> _WHAT YOU HAVE TO DO_:
Exactly the lines below from the one with "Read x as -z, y" up to and including the one with "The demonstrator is" make up the answer, with nothing else added.

> _LISTED RECORDS_:
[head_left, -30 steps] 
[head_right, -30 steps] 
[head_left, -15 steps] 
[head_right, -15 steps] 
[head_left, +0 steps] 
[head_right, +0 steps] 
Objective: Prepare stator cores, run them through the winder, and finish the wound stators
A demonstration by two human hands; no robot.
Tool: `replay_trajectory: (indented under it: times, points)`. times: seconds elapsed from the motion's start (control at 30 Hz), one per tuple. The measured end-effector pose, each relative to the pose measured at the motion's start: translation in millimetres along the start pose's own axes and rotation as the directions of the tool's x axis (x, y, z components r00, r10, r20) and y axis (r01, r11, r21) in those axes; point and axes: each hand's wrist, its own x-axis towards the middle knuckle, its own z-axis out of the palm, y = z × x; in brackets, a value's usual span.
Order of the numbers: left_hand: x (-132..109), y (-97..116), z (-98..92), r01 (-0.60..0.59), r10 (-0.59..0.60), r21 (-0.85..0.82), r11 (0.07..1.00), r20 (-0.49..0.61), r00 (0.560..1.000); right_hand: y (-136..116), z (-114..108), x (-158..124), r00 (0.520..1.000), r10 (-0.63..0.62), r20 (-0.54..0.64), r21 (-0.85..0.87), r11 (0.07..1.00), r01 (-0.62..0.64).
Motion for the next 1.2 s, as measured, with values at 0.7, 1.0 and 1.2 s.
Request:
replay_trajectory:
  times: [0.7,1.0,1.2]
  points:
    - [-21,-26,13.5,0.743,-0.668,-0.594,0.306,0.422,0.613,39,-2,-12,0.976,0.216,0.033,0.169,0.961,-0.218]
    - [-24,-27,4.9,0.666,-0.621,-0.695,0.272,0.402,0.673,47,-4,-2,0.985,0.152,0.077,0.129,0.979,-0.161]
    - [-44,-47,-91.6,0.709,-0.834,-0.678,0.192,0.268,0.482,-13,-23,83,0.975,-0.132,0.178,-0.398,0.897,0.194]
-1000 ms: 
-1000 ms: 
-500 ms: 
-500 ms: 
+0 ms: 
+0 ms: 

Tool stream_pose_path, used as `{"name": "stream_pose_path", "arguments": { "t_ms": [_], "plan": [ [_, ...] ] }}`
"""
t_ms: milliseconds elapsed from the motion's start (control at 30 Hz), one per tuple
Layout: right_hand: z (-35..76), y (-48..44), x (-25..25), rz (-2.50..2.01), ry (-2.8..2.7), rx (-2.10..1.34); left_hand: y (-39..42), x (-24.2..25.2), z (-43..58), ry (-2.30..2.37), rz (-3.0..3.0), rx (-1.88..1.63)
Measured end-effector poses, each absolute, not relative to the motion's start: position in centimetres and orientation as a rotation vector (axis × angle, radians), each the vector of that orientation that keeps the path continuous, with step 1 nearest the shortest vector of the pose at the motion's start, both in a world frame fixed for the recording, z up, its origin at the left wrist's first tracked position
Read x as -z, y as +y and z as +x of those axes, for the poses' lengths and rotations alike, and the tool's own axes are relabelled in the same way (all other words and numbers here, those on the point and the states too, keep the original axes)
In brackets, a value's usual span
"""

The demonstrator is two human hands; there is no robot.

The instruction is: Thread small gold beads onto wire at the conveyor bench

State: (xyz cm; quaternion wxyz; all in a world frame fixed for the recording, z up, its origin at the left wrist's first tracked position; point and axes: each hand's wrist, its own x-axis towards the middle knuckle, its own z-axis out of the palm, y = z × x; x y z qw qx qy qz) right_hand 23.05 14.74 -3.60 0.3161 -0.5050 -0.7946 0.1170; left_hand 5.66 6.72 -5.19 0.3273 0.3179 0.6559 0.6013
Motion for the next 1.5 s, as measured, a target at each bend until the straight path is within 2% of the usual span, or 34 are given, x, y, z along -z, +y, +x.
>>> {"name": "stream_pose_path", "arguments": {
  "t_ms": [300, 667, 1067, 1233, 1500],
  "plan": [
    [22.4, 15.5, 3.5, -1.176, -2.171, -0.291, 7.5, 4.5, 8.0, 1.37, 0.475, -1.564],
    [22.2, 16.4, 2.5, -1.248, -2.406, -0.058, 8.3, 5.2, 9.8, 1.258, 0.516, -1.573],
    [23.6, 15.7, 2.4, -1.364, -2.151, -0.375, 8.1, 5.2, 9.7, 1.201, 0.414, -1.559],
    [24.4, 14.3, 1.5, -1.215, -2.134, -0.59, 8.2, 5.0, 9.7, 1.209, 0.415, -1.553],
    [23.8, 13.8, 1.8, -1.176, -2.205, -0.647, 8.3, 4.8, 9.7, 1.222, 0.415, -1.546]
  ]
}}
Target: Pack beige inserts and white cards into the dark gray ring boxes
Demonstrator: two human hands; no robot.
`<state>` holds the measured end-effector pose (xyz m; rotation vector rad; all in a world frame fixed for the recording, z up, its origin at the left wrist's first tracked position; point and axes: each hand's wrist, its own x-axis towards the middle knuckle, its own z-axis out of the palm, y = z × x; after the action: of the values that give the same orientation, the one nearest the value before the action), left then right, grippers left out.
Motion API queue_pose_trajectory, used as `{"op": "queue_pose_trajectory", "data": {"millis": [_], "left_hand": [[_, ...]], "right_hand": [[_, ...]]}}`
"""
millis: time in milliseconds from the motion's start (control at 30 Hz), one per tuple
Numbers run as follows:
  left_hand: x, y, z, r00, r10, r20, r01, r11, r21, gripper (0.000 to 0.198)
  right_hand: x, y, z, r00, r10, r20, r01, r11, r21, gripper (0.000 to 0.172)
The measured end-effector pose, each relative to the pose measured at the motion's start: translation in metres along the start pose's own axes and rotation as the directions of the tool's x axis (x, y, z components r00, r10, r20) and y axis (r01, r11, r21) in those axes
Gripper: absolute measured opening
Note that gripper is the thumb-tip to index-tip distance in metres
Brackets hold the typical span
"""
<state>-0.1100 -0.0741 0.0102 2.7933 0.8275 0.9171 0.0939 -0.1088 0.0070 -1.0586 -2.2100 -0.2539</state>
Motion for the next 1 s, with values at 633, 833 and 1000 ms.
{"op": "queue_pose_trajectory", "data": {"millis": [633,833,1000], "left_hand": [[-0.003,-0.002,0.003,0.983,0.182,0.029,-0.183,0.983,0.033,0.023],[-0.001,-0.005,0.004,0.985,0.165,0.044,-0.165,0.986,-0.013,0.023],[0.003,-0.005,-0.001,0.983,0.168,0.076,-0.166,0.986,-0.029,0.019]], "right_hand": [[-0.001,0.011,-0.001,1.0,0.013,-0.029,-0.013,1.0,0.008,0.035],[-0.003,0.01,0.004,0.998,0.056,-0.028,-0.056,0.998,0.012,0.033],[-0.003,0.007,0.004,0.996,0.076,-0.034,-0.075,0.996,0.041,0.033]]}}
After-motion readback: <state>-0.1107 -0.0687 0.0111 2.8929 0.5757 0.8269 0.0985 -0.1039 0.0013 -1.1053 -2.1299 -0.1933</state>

> _OUTPUT FOR THIS TASK_:
Read x as -z, y as +y and z as +x of those axes, for the poses' lengths and rotations alike, and the tool's own axes are relabelled in the same way (all other words and numbers here, those on the point and the states too, keep the original axes)
In brackets, a value's usual span
"""

The demonstrator is two human hands; there is no robot.

No more output is required for the exercise.